PROBLEM: Lines before the one containing "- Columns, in" are left out; output the rest of the data exactly, through the final line.
%%
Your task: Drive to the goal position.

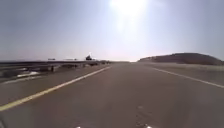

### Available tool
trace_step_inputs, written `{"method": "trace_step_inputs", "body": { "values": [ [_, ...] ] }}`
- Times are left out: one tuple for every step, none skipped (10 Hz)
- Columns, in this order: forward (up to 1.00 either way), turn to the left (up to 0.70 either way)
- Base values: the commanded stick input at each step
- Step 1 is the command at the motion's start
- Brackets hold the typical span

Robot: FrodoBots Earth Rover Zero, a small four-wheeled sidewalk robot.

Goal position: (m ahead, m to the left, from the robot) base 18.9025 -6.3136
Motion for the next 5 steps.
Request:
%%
YOUR SOLUTION:
- Columns, in this order: forward (up to 1.00 either way), turn to the left (up to 0.70 either way)
- Base values: the commanded stick input at each step
- Step 1 is the command at the motion's start
- Brackets hold the typical span

Robot: FrodoBots Earth Rover Zero, a small four-wheeled sidewalk robot.

Goal position: (m ahead, m to the left, from the robot) base 18.9025 -6.3136
Motion for the next 5 steps.
Request:

The exercise has been completed in full.